HOW TO COMPLETE THIS TASK —
From the first line to the last, copy the data exactly and drop the pictures.

AVAILABLE DATA —
↓↓↓
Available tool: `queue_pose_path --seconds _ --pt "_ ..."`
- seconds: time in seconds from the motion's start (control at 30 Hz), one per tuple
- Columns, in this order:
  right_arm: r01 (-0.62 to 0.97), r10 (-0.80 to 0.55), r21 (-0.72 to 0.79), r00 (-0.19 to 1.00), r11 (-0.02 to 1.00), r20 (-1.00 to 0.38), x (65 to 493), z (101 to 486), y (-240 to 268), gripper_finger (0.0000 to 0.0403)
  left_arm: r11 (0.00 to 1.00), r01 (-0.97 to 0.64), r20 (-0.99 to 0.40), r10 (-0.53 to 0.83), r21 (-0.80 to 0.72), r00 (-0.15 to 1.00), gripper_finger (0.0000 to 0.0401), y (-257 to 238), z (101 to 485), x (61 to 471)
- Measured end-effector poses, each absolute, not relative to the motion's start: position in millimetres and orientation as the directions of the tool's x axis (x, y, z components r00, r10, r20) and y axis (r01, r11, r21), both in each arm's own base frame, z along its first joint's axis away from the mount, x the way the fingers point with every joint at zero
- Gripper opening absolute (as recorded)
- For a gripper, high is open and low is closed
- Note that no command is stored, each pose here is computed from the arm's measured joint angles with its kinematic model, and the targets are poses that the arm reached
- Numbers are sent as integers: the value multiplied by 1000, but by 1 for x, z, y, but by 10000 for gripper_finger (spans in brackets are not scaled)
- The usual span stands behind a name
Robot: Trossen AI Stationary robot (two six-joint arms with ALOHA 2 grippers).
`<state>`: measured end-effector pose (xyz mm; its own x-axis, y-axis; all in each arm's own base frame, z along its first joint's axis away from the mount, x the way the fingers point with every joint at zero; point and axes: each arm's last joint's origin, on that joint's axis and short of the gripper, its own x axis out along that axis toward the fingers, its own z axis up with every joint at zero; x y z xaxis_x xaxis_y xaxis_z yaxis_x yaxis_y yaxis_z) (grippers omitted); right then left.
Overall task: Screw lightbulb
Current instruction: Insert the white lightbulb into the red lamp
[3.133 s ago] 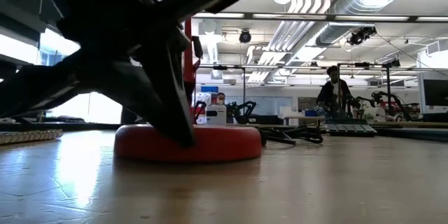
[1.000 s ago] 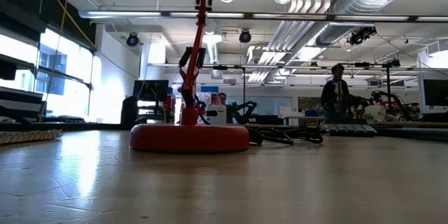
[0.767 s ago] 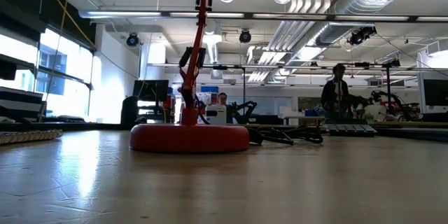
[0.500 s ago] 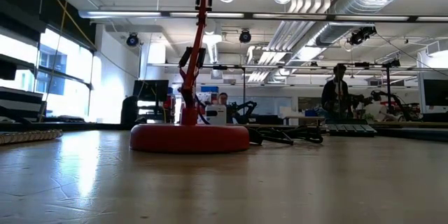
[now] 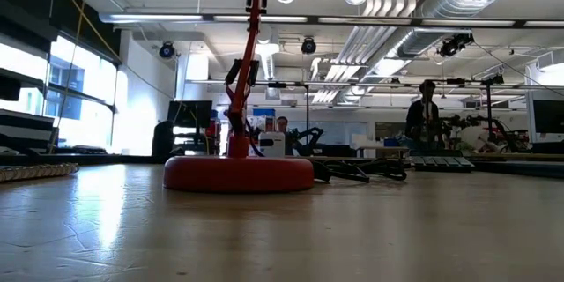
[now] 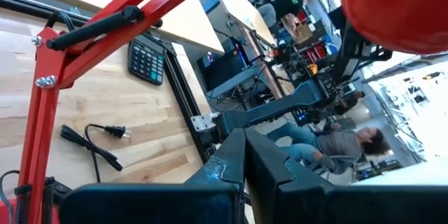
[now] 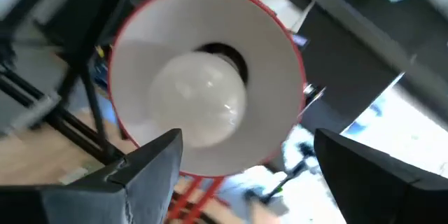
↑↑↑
RESPONSE —
Available tool: `queue_pose_path --seconds _ --pt "_ ..."`
- seconds: time in seconds from the motion's start (control at 30 Hz), one per tuple
- Columns, in this order:
  right_arm: r01 (-0.62 to 0.97), r10 (-0.80 to 0.55), r21 (-0.72 to 0.79), r00 (-0.19 to 1.00), r11 (-0.02 to 1.00), r20 (-1.00 to 0.38), x (65 to 493), z (101 to 486), y (-240 to 268), gripper_finger (0.0000 to 0.0403)
  left_arm: r11 (0.00 to 1.00), r01 (-0.97 to 0.64), r20 (-0.99 to 0.40), r10 (-0.53 to 0.83), r21 (-0.80 to 0.72), r00 (-0.15 to 1.00), gripper_finger (0.0000 to 0.0401), y (-257 to 238), z (101 to 485), x (61 to 471)
- Measured end-effector poses, each absolute, not relative to the motion's start: position in millimetres and orientation as the directions of the tool's x axis (x, y, z components r00, r10, r20) and y axis (r01, r11, r21), both in each arm's own base frame, z along its first joint's axis away from the mount, x the way the fingers point with every joint at zero
- Gripper opening absolute (as recorded)
- For a gripper, high is open and low is closed
- Note that no command is stored, each pose here is computed from the arm's measured joint angles with its kinematic model, and the targets are poses that the arm reached
- Numbers are sent as integers: the value multiplied by 1000, but by 1 for x, z, y, but by 10000 for gripper_finger (spans in brackets are not scaled)
- The usual span stands behind a name
Robot: Trossen AI Stationary robot (two six-joint arms with ALOHA 2 grippers).
`<state>`: measured end-effector pose (xyz mm; its own x-axis, y-axis; all in each arm's own base frame, z along its first joint's axis away from the mount, x the way the fingers point with every joint at zero; point and axes: each arm's last joint's origin, on that joint's axis and short of the gripper, its own x axis out along that axis toward the fingers, its own z axis up with every joint at zero; x y z xaxis_x xaxis_y xaxis_z yaxis_x yaxis_y yaxis_z) (grippers omitted); right then left.
Overall task: Screw lightbulb
Current instruction: Insert the white lightbulb into the red lamp
[3.133 s ago] 
[1.000 s ago] 
[0.767 s ago] 
[0.500 s ago] 
[now] 
[now] 
[now] 

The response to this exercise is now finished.